## [TASK TO COMPLETE]
Please give back all the records exactly, but keep the pictures out.

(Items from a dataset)
★ ★ ★ ★
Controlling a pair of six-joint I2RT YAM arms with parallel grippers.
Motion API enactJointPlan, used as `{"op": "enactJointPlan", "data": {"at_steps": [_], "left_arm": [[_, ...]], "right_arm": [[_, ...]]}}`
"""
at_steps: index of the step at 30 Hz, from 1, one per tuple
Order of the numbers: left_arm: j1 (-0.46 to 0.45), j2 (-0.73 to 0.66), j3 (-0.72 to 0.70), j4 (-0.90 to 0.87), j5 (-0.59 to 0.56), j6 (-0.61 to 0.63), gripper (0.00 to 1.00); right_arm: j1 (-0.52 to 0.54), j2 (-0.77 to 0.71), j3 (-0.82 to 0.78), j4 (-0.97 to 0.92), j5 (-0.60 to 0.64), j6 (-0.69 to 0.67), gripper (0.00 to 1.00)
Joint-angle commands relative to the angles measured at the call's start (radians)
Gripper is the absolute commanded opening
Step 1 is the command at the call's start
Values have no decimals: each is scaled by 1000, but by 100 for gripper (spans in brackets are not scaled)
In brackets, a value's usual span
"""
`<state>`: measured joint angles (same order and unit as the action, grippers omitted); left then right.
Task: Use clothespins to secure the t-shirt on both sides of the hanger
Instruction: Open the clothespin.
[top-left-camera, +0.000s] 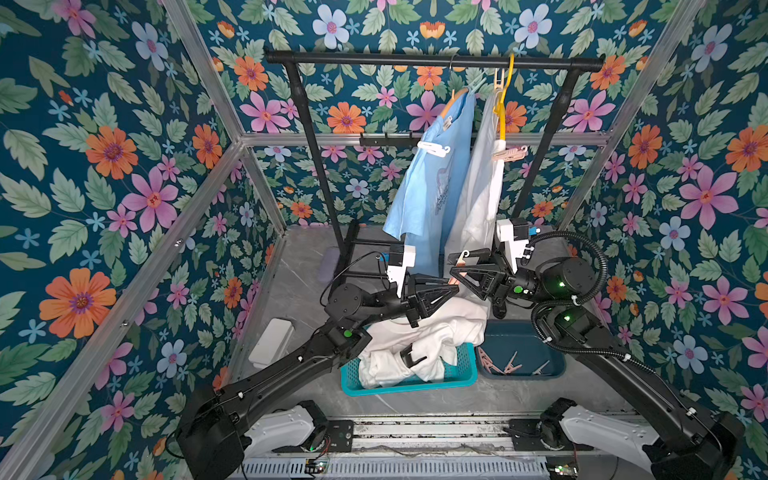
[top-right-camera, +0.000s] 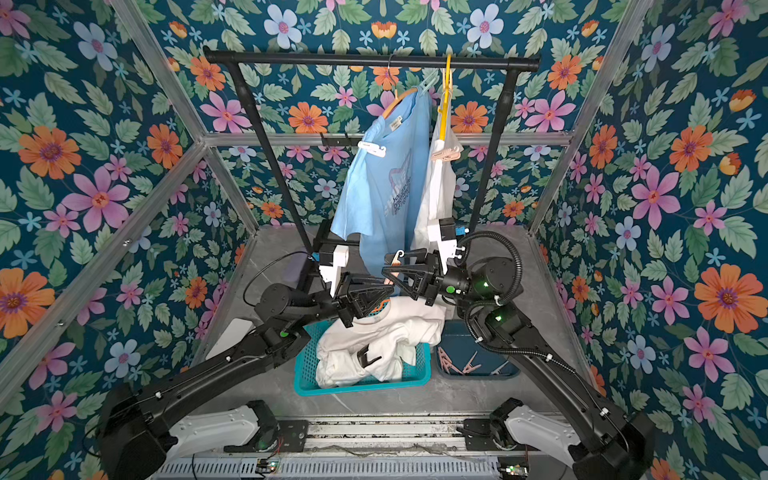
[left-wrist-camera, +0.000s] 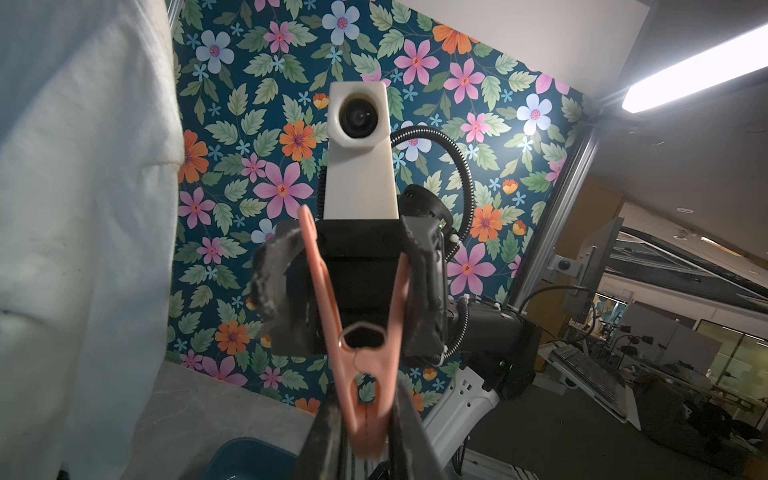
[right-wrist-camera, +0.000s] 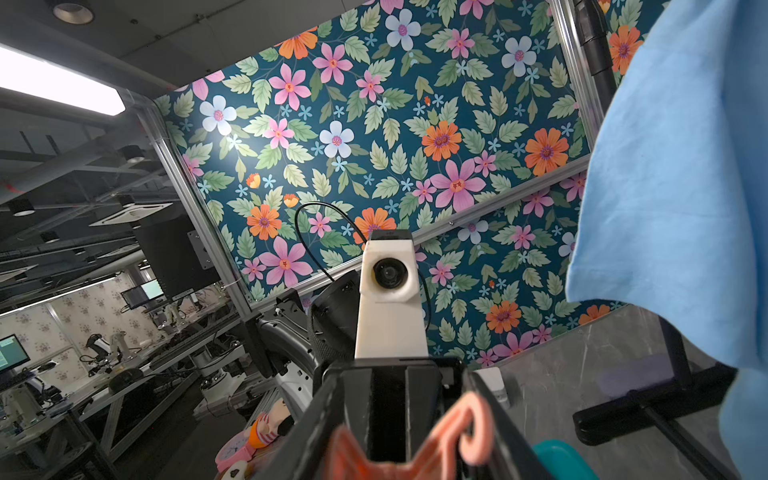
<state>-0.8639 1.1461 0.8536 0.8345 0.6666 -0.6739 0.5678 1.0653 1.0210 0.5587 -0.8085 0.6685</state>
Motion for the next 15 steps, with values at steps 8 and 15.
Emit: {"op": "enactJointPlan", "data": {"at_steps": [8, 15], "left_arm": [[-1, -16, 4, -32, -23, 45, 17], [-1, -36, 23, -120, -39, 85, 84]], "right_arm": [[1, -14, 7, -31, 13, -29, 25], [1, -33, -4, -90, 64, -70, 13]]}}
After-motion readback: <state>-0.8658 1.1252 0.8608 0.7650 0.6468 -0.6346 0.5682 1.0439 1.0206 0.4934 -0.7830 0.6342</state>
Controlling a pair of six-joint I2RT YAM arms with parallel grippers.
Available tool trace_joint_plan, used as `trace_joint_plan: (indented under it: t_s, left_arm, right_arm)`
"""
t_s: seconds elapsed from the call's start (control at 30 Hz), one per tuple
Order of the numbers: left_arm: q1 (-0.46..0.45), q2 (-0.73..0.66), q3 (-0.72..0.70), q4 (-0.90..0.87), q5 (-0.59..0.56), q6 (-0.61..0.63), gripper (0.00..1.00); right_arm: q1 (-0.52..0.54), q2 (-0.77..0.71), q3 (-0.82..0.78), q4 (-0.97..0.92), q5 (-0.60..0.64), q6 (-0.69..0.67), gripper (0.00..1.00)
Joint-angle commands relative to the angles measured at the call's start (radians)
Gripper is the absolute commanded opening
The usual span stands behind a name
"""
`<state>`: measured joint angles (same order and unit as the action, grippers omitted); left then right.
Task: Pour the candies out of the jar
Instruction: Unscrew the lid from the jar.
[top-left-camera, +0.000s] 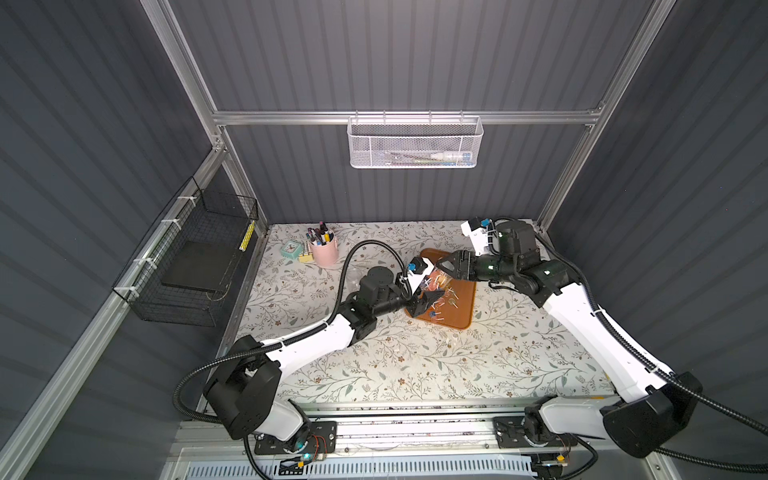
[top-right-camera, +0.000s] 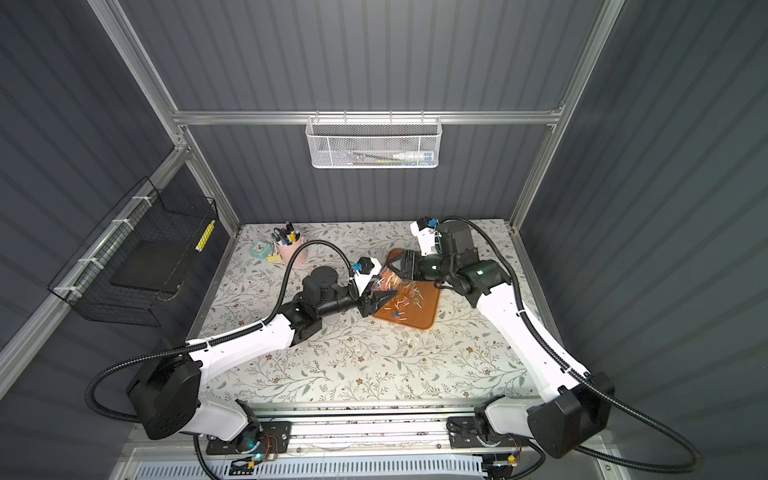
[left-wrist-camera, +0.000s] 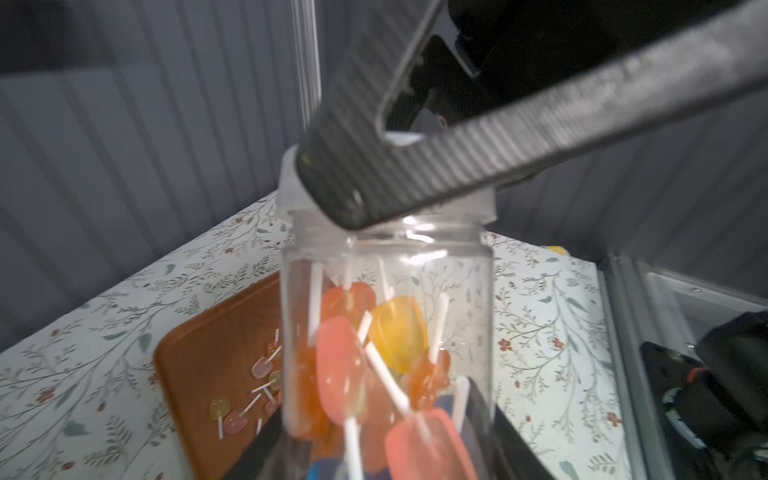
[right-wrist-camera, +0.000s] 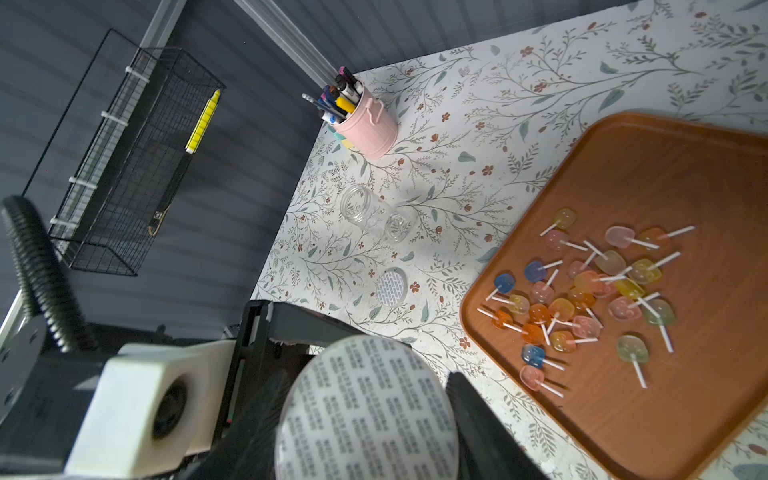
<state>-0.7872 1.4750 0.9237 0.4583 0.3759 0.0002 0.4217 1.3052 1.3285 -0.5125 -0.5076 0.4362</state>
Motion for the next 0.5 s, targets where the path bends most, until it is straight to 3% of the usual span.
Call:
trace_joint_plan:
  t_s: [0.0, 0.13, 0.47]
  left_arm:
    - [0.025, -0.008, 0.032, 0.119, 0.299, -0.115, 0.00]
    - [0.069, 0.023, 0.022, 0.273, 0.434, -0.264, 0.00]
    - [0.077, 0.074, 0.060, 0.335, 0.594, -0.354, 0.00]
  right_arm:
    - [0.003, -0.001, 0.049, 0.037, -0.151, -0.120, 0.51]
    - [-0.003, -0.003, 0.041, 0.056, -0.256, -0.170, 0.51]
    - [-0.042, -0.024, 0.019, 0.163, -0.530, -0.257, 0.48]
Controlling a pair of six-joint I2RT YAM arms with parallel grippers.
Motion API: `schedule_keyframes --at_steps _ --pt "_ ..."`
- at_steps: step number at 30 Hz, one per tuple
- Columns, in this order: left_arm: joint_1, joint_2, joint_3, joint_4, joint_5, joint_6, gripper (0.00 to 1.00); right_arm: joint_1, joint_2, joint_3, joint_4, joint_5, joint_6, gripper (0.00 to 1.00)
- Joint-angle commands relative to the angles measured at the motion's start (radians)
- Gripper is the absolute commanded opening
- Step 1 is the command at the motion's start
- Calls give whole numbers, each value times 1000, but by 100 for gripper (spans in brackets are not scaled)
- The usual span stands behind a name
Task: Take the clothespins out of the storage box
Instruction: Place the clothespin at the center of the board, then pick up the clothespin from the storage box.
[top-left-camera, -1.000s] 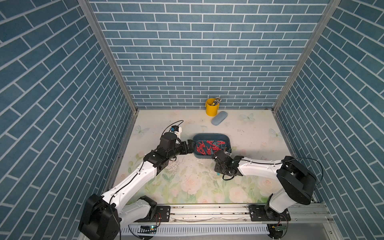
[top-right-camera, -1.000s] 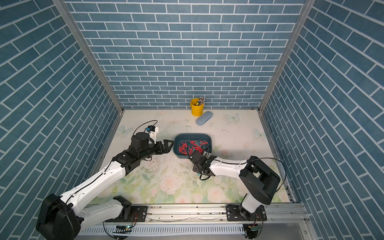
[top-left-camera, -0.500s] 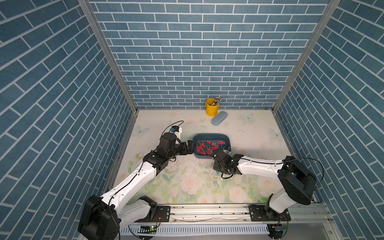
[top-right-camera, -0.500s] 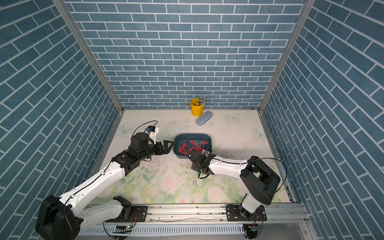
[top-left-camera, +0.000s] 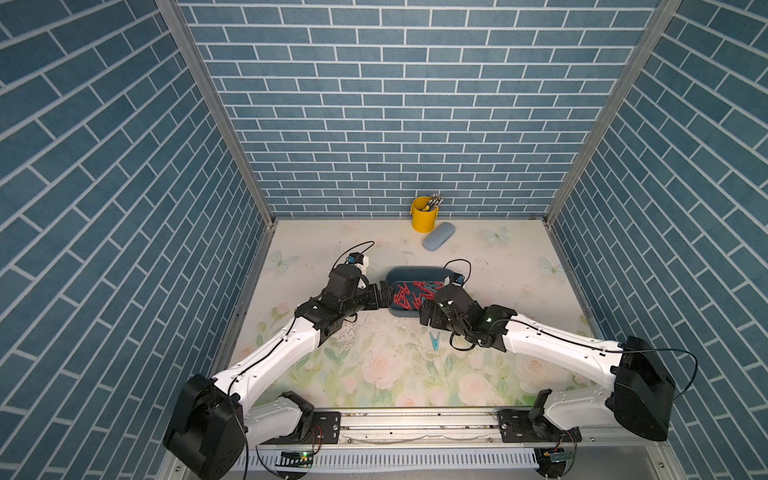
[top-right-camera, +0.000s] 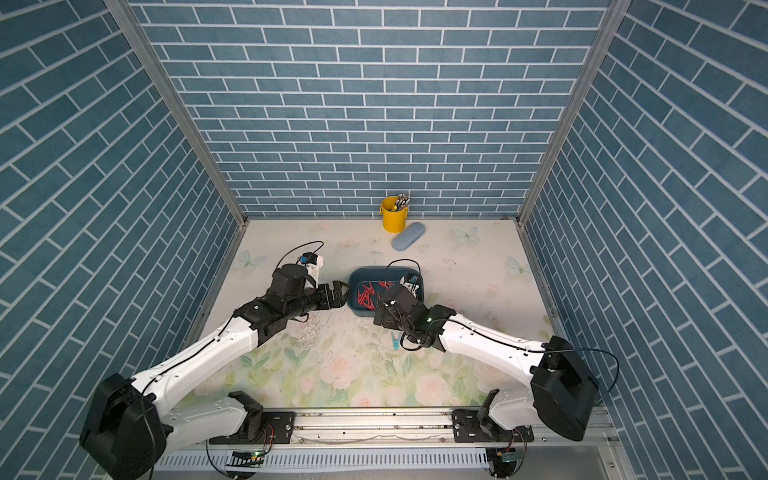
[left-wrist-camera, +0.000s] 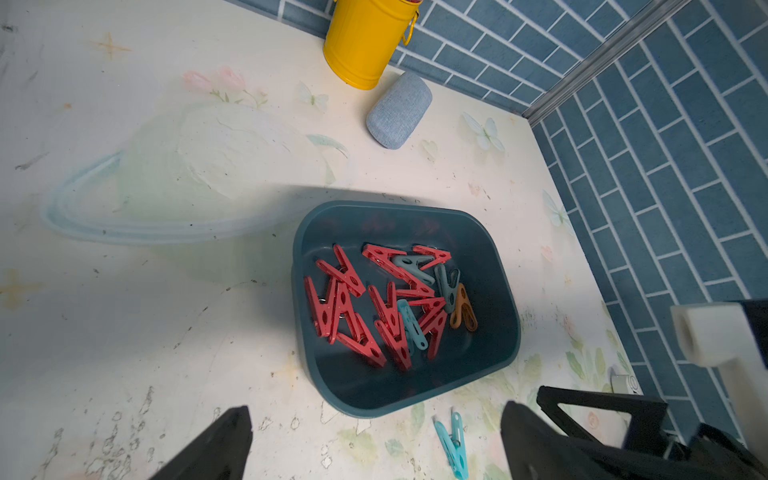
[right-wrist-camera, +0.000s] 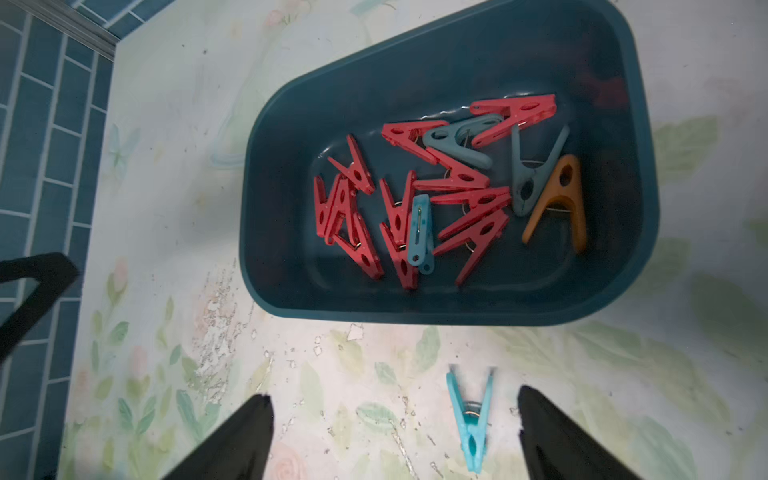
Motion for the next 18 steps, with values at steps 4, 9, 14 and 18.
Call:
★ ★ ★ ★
## [PROBLEM SOLUTION]
Controlling a pair of six-joint I2RT YAM arms with parallel grippers.
Motion API enactJointPlan, used as `{"op": "enactJointPlan", "data": {"at_steps": [_], "left_arm": [[_, ...]], "right_arm": [[_, ...]]}}`
"""
at_steps: index of the step at 30 Hz, from 1, one per tuple
Order of the numbers: left_arm: j1 (-0.46 to 0.45), j2 (-0.73 to 0.66), j3 (-0.72 to 0.70), j4 (-0.90 to 0.87), j5 (-0.59 to 0.56), j6 (-0.61 to 0.63), gripper (0.00 to 1.00); right_arm: j1 (-0.52 to 0.54), j2 (-0.77 to 0.71), j3 (-0.82 to 0.78), j4 (-0.97 to 0.92), j5 (-0.60 to 0.64), j6 (-0.69 to 0.67), gripper (0.00 to 1.00)
Joint-angle commands relative to the angles measured at the call's start (radians)
Gripper is the absolute commanded opening
Step 1 is the command at the call's start
Values have no decimals: each is scaled by 1000, but by 100 for gripper (spans in brackets are not scaled)
In brackets, a value's usual span
"""
`<state>`: measured joint angles (same order and unit as the action, grippers omitted); left then right.
Task: Use clothespins to secure the t-shirt on both sides of the hanger
Instruction: Open the clothespin.
[top-left-camera, +0.000s] 
[top-right-camera, +0.000s] 
[left-wrist-camera, +0.000s] 
[right-wrist-camera, +0.000s] 
<state>-0.8639 1.1461 0.8536 0.8345 0.6666 -0.6739 0.5678 1.0653 1.0210 0.5587 -0.8085 0.6685</state>
Motion for the next 15 steps, with values at steps 8 and 15.
Emit: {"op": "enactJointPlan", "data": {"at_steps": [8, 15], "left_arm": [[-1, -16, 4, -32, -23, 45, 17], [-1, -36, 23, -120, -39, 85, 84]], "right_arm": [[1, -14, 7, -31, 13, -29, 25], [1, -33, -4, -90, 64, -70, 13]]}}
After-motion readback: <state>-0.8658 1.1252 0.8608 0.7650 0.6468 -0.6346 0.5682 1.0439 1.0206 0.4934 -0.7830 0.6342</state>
Controlling a pair of six-joint I2RT YAM arms with parallel grippers.
Available tool trace_joint_plan, used as `trace_joint_plan: (indented under it: t_s, left_arm, right_arm)`
"""
t_s: seconds elapsed from the call's start (control at 30 Hz), one per tuple
Order of the numbers: left_arm: q1 (-0.46..0.45), q2 (-0.73..0.66), q3 (-0.72..0.70), q4 (-0.90..0.87), q5 (-0.59..0.56), q6 (-0.61..0.63), gripper (0.00..1.00); right_arm: q1 (-0.52..0.54), q2 (-0.77..0.71), q3 (-0.82..0.78), q4 (-0.97..0.92), q5 (-0.60..0.64), q6 (-0.69..0.67), gripper (0.00..1.00)
Joint-angle commands relative to the angles measured at the call's start (radians)
Gripper is the absolute commanded opening
The usual span stands behind a name
"""
`<state>`: measured joint angles (same order and unit as the action, grippers omitted); left then right.
Task: Pour the candies out of the jar
Instruction: Unscrew the lid from the jar.
[top-left-camera, +0.000s] 
[top-right-camera, +0.000s] 
[left-wrist-camera, +0.000s] 
[right-wrist-camera, +0.000s] 
<state>-0.7872 1.4750 0.9237 0.4583 0.3759 0.0002 0.4217 1.3052 1.3285 -0.5125 -0.5076 0.4362</state>
Motion for the next 0.5 s, targets where the path bends most, until it is straight to 3% of the usual span.
Call:
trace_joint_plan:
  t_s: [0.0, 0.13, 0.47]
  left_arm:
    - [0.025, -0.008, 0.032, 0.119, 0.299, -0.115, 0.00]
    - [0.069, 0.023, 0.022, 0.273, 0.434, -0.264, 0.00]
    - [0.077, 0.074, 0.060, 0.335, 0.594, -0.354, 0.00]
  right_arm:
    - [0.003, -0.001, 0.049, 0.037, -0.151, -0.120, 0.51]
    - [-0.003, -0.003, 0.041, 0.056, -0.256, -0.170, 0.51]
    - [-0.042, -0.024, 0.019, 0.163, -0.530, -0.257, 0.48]
Controlling a pair of six-joint I2RT YAM arms with parallel grippers.
Motion API: `schedule_keyframes --at_steps _ --pt "_ ..."`
- at_steps: step number at 30 Hz, one per tuple
- Columns, in this order: left_arm: joint_1, joint_2, joint_3, joint_4, joint_5, joint_6, gripper (0.00 to 1.00); right_arm: joint_1, joint_2, joint_3, joint_4, joint_5, joint_6, gripper (0.00 to 1.00)
- Joint-angle commands relative to the angles measured at the motion's start (radians)
- Gripper is the absolute commanded opening
- Step 1 is the command at the motion's start
- Calls give whole numbers, each value times 1000, but by 100 for gripper (spans in brackets are not scaled)
- The usual span stands behind a name
Task: Take the clothespins out of the storage box
Instruction: Place the clothespin at the center of the board, then pick up the clothespin from the storage box.
[top-left-camera, -1.000s] 
[top-right-camera, -1.000s] 
[top-left-camera, -0.500s] 
[top-right-camera, -0.500s] 
[top-left-camera, +0.000s] 
[top-right-camera, +0.000s] 
[left-wrist-camera, +0.000s] 
[right-wrist-camera, +0.000s] 
Motion for the next 18 steps, with values at steps 4, 9, 14 and 18.
Call:

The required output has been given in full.